The situation for social media companies differs significantly from that of traditional media companies. Under Section 230 of the US Communications Decency Act, these companies are famously not held responsible for the content they disseminate. As a result, it is less important for them to be perceived as trustworthy content providers. Instead, their business model hinges on maximising their user and viewer base. Consequently, social media companies have far fewer natural incentives to deploy AI content detectors. At the same time, social media companies are a natural point where the proliferation of AI-generated content can be controlled.

We believe social media companies should be required to systematically scan for AI-generated content if reliable detectors are available. Minimally, these scans could help identify and defuse AI-generated disinformation or spamming campaigns. We also argue that companies should allow users to choose how much AI-generated content they would like to see in their personal settings if they are able to do so. Again, this requires them to scan for AI content systematically.

Beyond these cases, we acknowledge that some AI-generated content is useful and should be allowed to be disseminated. Distinguishing such content from low-quality ‘slop’ is still an open matter for research in companies and beyond. However, systematically identifying AI-generated content is clearly the first step in any such process and can already be mandated.

Next, our article considers web search companies such as Google and Bing.
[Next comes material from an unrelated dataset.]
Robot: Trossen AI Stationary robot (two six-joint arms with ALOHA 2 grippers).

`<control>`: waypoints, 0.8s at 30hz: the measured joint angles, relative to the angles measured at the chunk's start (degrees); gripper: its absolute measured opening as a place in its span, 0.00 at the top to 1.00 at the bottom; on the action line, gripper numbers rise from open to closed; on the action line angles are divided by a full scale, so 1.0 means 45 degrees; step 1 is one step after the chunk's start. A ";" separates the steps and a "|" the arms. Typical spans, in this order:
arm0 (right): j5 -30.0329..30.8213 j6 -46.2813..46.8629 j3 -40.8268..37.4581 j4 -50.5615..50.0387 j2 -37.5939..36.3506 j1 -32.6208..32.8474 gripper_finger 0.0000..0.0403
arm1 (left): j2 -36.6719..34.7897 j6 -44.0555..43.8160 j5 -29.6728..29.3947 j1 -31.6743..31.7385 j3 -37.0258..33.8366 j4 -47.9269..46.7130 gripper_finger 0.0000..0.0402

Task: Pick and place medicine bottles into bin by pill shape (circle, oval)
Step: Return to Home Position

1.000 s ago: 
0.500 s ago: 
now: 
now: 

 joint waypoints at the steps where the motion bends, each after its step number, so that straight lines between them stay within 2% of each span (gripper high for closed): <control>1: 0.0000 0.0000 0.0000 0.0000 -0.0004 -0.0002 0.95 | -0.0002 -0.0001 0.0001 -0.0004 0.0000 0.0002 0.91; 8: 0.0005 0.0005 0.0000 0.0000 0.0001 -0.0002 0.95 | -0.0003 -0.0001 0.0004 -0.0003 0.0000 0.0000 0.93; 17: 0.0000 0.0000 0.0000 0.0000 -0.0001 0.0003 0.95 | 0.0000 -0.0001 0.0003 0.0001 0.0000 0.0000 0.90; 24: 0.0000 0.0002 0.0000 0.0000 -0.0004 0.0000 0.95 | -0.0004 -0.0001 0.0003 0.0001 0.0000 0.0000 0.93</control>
Do these companies have an obligation to scan for AI-generated content? As providers of good search results, these companies certainly have reputations to maintain. So, they have the incentives to scan for AI-generated content systematically, and they likely already do so. For the web search domain, we suggest the appropriate level of oversight is just to monitor what companies are currently doing to deal with AI-generated content. The EU’s Digital Markets Act may provide a useful instrument for this process.

Regulating the AI content detection arms race

We conclude by considering the arms race which is starting to play out between AI content detection systems providers and those who seek to evade detection. Regulating an arms race is challenging, as successful measures and countermeasures vary over time. But in our view, the existence of an arms race is no reason for the big companies to backpedal on efforts to create reliable detectors. They have always engaged in similar adversarial interactions, notably in the area of search engine optimisation.

We think it is useful for policymakers to consider what can be done to slant the playing field towards detector providers and away from evaders. We suggest some actions to help achieve this. Some are related to funding and information dissemination. In particular, governments should help smaller generator companies implement measures supporting reliable detection of the content their systems produce. Another important measure is to restrict the dissemination of ‘frontier’ generative AI systems so that requirements for generator providers to support reliable detection can be effectively enforced.

There is an active debate between groups advocating for and against open weights generative AI models. Both sides have interesting arguments, which Sayash Kapoor and colleagues helpfully summarise. But if we wish to encourage the emergence of reliable AI content detectors, we should certainly side with commentators such as David Evan Harris, Elizabeth Seger, and colleagues who caution against open weights.